Would you please give all the lines below again, exactly as they stand?

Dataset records
____

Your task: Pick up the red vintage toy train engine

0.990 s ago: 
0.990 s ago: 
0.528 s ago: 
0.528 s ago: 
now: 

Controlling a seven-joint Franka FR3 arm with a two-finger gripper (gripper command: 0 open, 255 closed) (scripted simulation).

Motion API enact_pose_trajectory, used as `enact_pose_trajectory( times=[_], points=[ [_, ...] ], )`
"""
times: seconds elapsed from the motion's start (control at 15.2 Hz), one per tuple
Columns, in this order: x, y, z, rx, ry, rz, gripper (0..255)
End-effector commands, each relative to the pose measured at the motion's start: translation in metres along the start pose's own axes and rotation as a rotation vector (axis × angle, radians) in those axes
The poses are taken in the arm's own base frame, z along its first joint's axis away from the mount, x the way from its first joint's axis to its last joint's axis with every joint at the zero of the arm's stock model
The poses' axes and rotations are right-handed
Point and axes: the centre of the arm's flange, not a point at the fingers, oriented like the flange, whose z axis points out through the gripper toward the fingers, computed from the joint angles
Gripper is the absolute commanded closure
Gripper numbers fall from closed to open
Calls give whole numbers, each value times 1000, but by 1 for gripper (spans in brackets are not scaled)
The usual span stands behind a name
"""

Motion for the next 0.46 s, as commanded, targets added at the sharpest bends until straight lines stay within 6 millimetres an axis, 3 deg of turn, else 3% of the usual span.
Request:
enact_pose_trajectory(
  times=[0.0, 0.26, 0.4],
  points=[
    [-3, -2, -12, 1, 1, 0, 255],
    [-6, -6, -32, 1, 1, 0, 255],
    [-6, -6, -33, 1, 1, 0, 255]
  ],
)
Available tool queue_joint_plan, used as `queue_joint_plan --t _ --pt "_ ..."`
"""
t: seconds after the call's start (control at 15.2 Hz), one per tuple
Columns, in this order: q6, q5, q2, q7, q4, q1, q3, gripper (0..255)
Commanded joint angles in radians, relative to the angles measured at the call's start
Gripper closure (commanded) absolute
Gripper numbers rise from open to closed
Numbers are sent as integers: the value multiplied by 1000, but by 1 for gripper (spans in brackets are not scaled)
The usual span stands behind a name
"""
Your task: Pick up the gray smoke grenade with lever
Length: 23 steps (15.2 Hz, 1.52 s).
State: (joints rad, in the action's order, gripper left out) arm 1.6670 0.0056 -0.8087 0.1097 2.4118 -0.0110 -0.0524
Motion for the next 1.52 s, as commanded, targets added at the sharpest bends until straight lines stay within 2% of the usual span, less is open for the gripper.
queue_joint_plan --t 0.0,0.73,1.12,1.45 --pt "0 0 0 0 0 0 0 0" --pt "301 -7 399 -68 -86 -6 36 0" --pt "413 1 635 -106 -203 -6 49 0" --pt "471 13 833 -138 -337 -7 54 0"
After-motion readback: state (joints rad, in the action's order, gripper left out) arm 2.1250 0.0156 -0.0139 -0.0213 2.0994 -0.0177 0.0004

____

__Solution__.
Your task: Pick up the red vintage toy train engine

0.990 s ago: 
0.990 s ago: 
0.528 s ago: 
0.528 s ago: 
now: 

Controlling a seven-joint Franka FR3 arm with a two-finger gripper (gripper command: 0 open, 255 closed) (scripted simulation).

Motion API enact_pose_trajectory, used as `enact_pose_trajectory( times=[_], points=[ [_, ...] ], )`
"""
times: seconds elapsed from the motion's start (control at 15.2 Hz), one per tuple
Columns, in this order: x, y, z, rx, ry, rz, gripper (0..255)
End-effector commands, each relative to the pose measured at the motion's start: translation in metres along the start pose's own axes and rotation as a rotation vector (axis × angle, radians) in those axes
The poses are taken in the arm's own base frame, z along its first joint's axis away from the mount, x the way from its first joint's axis to its last joint's axis with every joint at the zero of the arm's stock model
The poses' axes and rotations are right-handed
Point and axes: the centre of the arm's flange, not a point at the fingers, oriented like the flange, whose z axis points out through the gripper toward the fingers, computed from the joint angles
Gripper is the absolute commanded closure
Gripper numbers fall from closed to open
Calls give whole numbers, each value times 1000, but by 1 for gripper (spans in brackets are not scaled)
The usual span stands behind a name
"""

Motion for the next 0.46 s, as commanded, targets added at the sharpest bends until straight lines stay within 6 millimetres an axis, 3 deg of turn, else 3% of the usual span.
Request:
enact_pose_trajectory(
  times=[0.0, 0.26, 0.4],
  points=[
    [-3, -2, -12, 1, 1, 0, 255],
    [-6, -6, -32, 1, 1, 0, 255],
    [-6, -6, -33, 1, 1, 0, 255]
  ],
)
Available tool queue_joint_plan, used as `queue_joint_plan --t _ --pt "_ ..."`
"""
t: seconds after the call's start (control at 15.2 Hz), one per tuple
Columns, in this order: q6, q5, q2, q7, q4, q1, q3, gripper (0..255)
Commanded joint angles in radians, relative to the angles measured at the call's start
Gripper closure (commanded) absolute
Gripper numbers rise from open to closed
Numbers are sent as integers: the value multiplied by 1000, but by 1 for gripper (spans in brackets are not scaled)
The usual span stands behind a name
"""
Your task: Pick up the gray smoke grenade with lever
Length: 23 steps (15.2 Hz, 1.52 s).
State: (joints rad, in the action's order, gripper left out) arm 1.6670 0.0056 -0.8087 0.1097 2.4118 -0.0110 -0.0524
Motion for the next 1.52 s, as commanded, targets added at the sharpest bends until straight lines stay within 2% of the usual span, less is open for the gripper.
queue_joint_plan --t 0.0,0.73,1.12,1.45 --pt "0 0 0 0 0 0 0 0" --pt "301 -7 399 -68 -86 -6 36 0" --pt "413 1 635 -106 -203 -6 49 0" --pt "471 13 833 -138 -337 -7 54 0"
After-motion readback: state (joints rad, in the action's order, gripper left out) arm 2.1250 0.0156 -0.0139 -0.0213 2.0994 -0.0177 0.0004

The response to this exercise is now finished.